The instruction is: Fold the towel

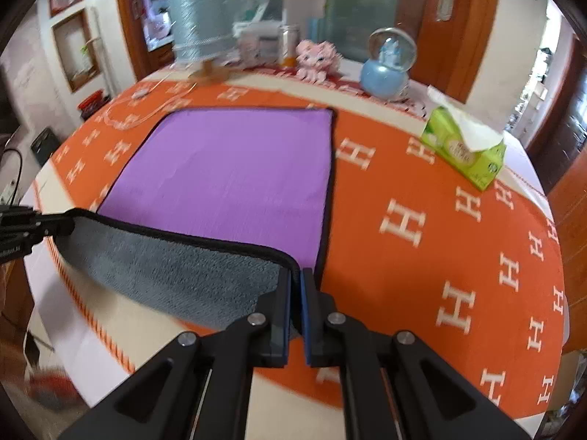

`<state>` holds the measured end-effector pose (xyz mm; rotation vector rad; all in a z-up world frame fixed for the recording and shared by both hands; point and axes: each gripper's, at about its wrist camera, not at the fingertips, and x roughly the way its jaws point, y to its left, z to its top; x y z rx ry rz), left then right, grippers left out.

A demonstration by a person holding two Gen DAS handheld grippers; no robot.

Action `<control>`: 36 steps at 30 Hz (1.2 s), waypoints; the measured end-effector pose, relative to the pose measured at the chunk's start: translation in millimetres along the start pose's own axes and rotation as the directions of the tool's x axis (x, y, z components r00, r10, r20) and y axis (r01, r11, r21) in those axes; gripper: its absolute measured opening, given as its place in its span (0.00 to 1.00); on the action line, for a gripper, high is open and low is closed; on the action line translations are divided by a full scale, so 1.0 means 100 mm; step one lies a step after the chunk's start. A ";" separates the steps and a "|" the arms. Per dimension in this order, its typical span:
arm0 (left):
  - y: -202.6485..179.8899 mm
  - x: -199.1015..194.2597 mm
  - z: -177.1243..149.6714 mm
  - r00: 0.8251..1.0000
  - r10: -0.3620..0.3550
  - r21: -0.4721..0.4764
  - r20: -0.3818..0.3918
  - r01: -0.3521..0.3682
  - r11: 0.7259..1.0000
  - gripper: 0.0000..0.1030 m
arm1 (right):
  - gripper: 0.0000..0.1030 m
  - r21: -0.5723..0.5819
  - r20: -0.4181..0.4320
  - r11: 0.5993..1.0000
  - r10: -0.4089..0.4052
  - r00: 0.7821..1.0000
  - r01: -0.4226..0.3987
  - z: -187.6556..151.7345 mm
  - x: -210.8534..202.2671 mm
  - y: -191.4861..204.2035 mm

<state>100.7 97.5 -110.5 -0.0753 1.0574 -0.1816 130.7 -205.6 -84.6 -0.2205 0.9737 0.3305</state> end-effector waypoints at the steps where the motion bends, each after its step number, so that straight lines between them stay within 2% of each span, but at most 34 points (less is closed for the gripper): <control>1: 0.01 0.01 0.10 1.000 0.014 0.002 0.013 -0.014 1.000 0.05 | 0.04 0.012 0.011 1.000 -0.009 1.000 0.009 0.07 0.01 -0.01; 9: 0.19 0.12 0.81 0.990 0.090 -0.018 0.109 -0.089 0.996 0.05 | 0.04 0.094 0.081 0.993 -0.074 0.994 0.067 0.78 0.20 -0.06; 17: 0.48 0.52 1.32 0.981 0.163 -0.100 0.107 -0.152 0.983 0.05 | 0.04 0.127 0.094 0.984 -0.139 0.986 0.127 1.38 0.63 -0.01; 27: 0.58 0.94 1.69 0.970 0.228 -0.126 0.088 -0.216 0.968 0.05 | 0.04 0.160 0.049 0.966 -0.211 0.976 0.201 1.66 1.18 -0.04; 36: 0.63 1.28 1.74 0.963 0.268 -0.136 0.030 -0.262 0.955 0.07 | 0.05 0.139 -0.001 0.960 -0.245 0.970 0.242 1.78 1.52 -0.01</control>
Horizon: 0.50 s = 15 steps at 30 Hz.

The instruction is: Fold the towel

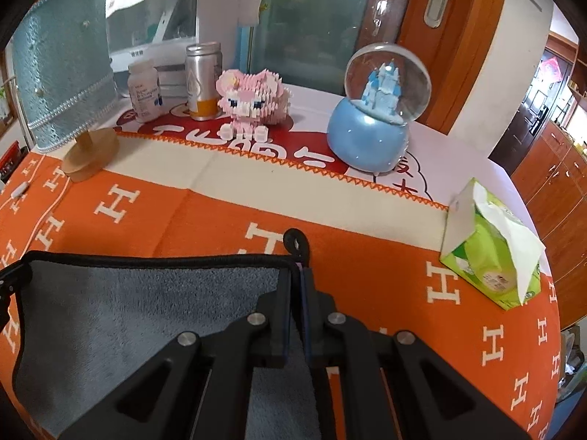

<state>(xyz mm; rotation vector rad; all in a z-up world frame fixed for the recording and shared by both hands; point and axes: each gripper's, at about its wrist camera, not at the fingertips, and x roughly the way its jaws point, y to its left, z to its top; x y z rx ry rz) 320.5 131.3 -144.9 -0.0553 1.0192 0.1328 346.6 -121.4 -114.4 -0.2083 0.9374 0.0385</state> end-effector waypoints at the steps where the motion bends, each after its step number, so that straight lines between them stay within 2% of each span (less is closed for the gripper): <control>1: 0.00 0.03 0.00 1.000 0.007 -0.004 -0.009 -0.007 1.000 0.09 | 0.05 0.000 -0.003 1.000 -0.004 1.000 0.004 -0.01 0.02 0.01; 3: 0.01 0.07 0.00 1.000 0.019 -0.009 -0.023 -0.019 1.000 0.16 | 0.05 -0.004 -0.016 1.000 -0.014 1.000 0.014 -0.02 0.04 0.03; 5: 0.03 0.06 0.00 0.999 0.045 -0.020 -0.021 -0.046 0.999 0.42 | 0.11 0.004 -0.013 1.000 -0.007 1.000 0.007 -0.03 0.03 0.01; 6: 0.05 0.02 0.01 0.999 0.049 -0.029 -0.006 -0.049 0.998 0.49 | 0.14 0.017 -0.005 1.000 0.000 1.000 0.000 -0.03 0.00 -0.01; 8: 0.09 -0.06 0.02 0.999 0.049 -0.044 0.015 -0.048 0.998 0.67 | 0.23 0.057 0.005 0.998 0.020 1.000 -0.021 -0.03 -0.07 -0.09; 10: 0.12 -0.17 0.03 0.998 0.049 -0.059 0.037 -0.047 0.997 0.74 | 0.31 0.079 0.015 0.996 0.037 0.999 -0.038 -0.04 -0.16 -0.15; 15: 0.12 -0.48 0.01 0.997 0.033 -0.074 0.067 -0.028 0.997 0.88 | 0.31 0.074 0.023 0.995 0.066 0.998 -0.067 -0.13 -0.41 -0.19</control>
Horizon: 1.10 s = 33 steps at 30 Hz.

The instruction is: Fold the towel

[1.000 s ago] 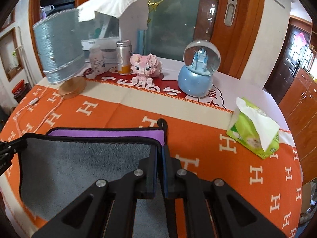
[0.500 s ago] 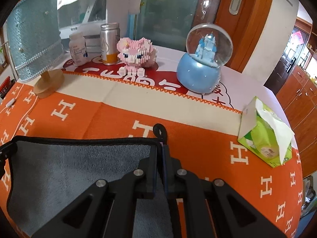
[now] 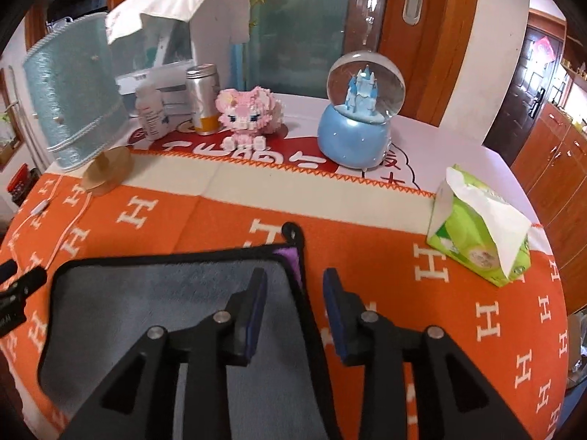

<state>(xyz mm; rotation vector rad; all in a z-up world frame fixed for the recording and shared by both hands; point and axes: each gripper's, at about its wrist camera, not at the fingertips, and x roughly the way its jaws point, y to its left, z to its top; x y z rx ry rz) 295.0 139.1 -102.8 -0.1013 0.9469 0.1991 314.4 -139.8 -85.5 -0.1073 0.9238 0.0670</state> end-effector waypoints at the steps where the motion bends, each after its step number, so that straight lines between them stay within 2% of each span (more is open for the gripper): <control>1: -0.01 -0.05 -0.01 1.000 -0.007 0.002 0.000 0.007 1.000 0.90 | 0.31 0.001 -0.001 1.000 0.007 1.000 -0.007 -0.03 -0.04 -0.01; 5: -0.09 -0.26 -0.10 0.999 -0.039 0.017 -0.003 0.039 0.999 0.99 | 0.31 0.008 0.001 1.000 0.028 1.000 -0.028 -0.17 -0.27 -0.02; 14: -0.32 -0.78 -0.46 0.991 -0.131 0.043 -0.008 0.131 0.990 0.99 | 0.32 0.030 0.015 0.998 0.058 0.998 -0.058 -0.53 -0.81 -0.09; 18: -0.43 -1.05 -0.67 0.986 -0.165 0.065 -0.008 0.165 0.984 0.99 | 0.47 0.027 0.027 0.999 0.044 0.999 -0.045 -0.72 -1.08 -0.09; 25: -0.52 -1.54 -1.03 0.976 -0.218 0.083 0.012 0.217 0.973 0.99 | 0.50 0.048 0.028 0.998 0.036 0.999 -0.037 -1.13 -1.51 -0.12; 33: -0.60 -1.93 -1.33 0.977 -0.210 0.124 0.050 0.202 0.971 0.99 | 0.50 0.065 0.031 0.997 0.035 0.999 -0.037 -1.47 -1.85 -0.18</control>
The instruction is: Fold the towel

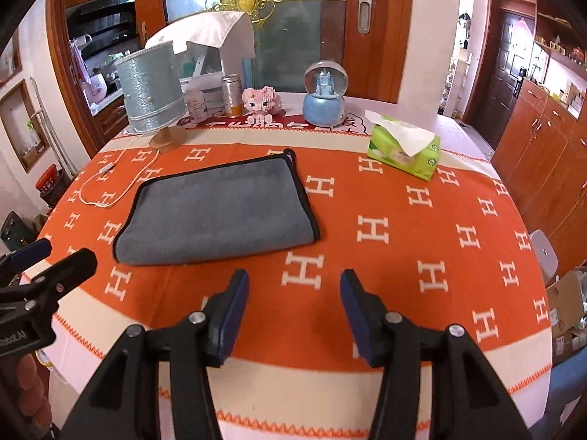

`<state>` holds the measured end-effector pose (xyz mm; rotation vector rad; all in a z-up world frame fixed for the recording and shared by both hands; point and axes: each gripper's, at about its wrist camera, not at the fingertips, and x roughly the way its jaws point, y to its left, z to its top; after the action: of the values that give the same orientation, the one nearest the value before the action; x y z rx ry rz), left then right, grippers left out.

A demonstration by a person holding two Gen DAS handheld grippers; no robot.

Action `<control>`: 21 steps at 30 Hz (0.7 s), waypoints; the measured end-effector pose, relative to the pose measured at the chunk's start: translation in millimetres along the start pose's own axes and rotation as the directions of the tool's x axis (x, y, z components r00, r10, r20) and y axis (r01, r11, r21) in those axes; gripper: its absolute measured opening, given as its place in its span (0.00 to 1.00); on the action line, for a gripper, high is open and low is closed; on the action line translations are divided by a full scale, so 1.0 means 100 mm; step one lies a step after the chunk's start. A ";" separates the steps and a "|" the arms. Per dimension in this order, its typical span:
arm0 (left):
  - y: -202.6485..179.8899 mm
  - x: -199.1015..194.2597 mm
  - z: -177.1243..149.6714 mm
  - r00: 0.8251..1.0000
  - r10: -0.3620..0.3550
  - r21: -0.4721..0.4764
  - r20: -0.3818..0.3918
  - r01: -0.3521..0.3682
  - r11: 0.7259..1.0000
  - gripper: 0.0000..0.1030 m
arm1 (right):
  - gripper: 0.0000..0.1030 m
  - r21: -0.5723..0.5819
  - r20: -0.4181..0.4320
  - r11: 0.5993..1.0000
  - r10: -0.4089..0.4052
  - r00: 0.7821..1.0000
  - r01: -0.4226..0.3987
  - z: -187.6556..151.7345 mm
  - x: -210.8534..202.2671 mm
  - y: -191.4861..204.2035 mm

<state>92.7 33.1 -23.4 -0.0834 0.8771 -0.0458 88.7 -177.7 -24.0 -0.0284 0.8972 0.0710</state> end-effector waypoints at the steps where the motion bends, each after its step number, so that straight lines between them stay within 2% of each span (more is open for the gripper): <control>1: -0.03 -0.04 -0.04 1.000 0.003 0.007 0.001 -0.003 1.000 0.99 | 0.50 0.004 0.001 1.000 0.000 1.000 0.000 -0.04 -0.04 -0.01; 9: -0.19 -0.27 -0.24 1.000 0.009 0.064 0.011 -0.010 0.998 0.99 | 0.50 0.046 -0.013 0.999 -0.016 1.000 0.017 -0.27 -0.29 -0.08; 21: -0.34 -0.64 -0.43 0.999 0.000 0.081 0.040 -0.004 0.997 0.99 | 0.50 0.075 -0.020 0.997 -0.028 0.999 0.029 -0.56 -0.65 -0.05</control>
<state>18.6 1.8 2.0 -0.0073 0.8347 -0.0777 5.5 -188.9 -8.0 0.0279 0.9176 0.0105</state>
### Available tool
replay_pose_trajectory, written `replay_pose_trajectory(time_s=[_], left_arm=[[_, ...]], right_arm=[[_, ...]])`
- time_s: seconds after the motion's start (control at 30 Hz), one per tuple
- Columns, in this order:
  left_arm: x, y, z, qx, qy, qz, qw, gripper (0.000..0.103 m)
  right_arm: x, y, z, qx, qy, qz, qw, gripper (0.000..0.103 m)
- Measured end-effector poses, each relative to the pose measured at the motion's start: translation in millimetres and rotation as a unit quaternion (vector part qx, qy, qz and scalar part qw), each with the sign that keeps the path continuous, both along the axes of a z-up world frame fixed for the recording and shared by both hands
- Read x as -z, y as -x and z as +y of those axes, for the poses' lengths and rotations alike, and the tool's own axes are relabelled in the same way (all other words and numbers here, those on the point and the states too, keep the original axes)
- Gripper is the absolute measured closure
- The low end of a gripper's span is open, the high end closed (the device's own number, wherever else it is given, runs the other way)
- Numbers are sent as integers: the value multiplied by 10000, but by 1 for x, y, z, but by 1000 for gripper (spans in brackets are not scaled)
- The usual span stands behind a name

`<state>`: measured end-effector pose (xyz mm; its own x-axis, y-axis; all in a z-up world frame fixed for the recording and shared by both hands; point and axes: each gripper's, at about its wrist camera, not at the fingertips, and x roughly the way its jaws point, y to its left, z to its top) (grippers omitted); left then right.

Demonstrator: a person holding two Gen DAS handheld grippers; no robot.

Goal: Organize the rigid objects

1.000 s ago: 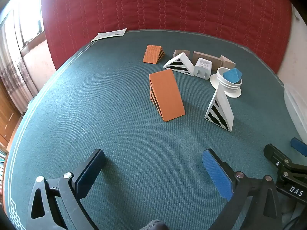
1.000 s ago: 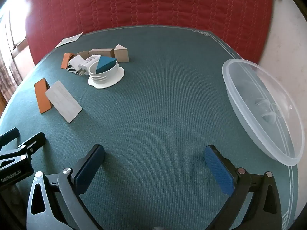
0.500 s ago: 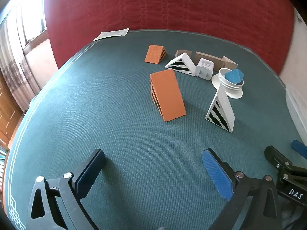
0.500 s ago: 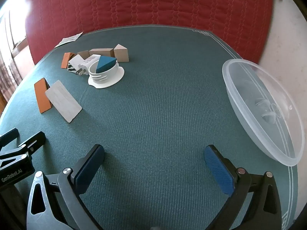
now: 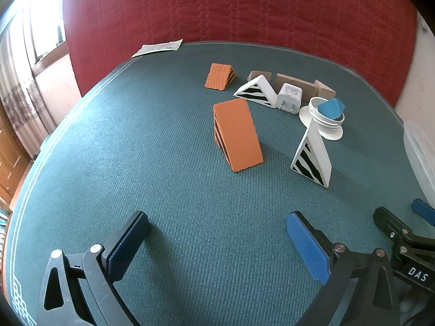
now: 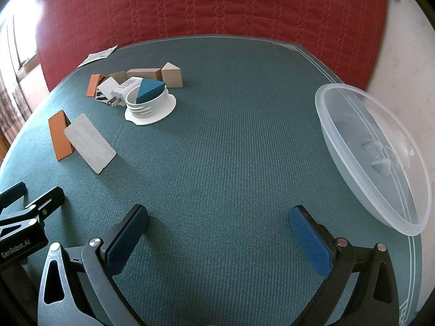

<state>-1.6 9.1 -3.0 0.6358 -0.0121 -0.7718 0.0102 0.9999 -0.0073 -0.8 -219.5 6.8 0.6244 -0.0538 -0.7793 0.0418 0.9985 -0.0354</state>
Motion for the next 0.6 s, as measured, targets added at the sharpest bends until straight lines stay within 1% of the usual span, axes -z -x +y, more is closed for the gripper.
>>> replay_pose_trajectory(time_s=[0.23,0.37,0.47,0.6], left_arm=[[-2,1,3,173,-24,44,9998,0],[-3,-3,2,210,-67,110,9997,0],[-5,-7,2,157,-85,159,9997,0],[-7,-18,8,-100,-69,229,9997,1]], right_arm=[[0,0,1,-13,-7,9,10000,0],[-1,1,1,-143,-52,80,9999,0],[-1,0,-1,-236,-50,111,9996,0],[-2,4,1,-336,-6,96,9994,0]])
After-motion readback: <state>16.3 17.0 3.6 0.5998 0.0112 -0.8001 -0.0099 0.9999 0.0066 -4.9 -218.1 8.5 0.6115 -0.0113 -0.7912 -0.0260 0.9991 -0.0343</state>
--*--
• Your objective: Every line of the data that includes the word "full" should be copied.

• Solution to this exercise:
Action `<control>`: 36 steps at 30 Hz (1.2 s), waypoints; the measured end-effector pose, relative to the pose measured at the chunk's start: translation in millimetres along the start pose's own axes and rotation as the directions of the tool's x axis (x, y, z components r00, r10, r20) and y axis (r01, r11, r21) in those axes; gripper: its absolute measured opening, given as its place in its span (0.00 to 1.00); on the action line, for a gripper, high is open and low is closed; on the action line translations are divided by a full scale, so 1.0 means 100 mm; step one lies a step after the chunk's start. A ";" separates the steps and a "|" the arms. Per dimension in this order, its typical span:
Action `<control>`: 21 steps at 30 Hz (0.7 s), waypoints; the measured end-effector pose, relative to the pose measured at the chunk's start: translation in millimetres along the start pose's own axes and rotation as the directions of the tool's x axis (x, y, z components r00, r10, r20) and y axis (r01, r11, r21) in those axes; gripper: its absolute measured opening, given as its place in its span (0.00 to 1.00); on the action line, for a gripper, high is open and low is closed; on the action line translations are divided by a full scale, so 1.0 means 100 mm; step one lies a step after the chunk's start. A ";" separates the steps and a "|" the arms. Per dimension in this order, its typical span:

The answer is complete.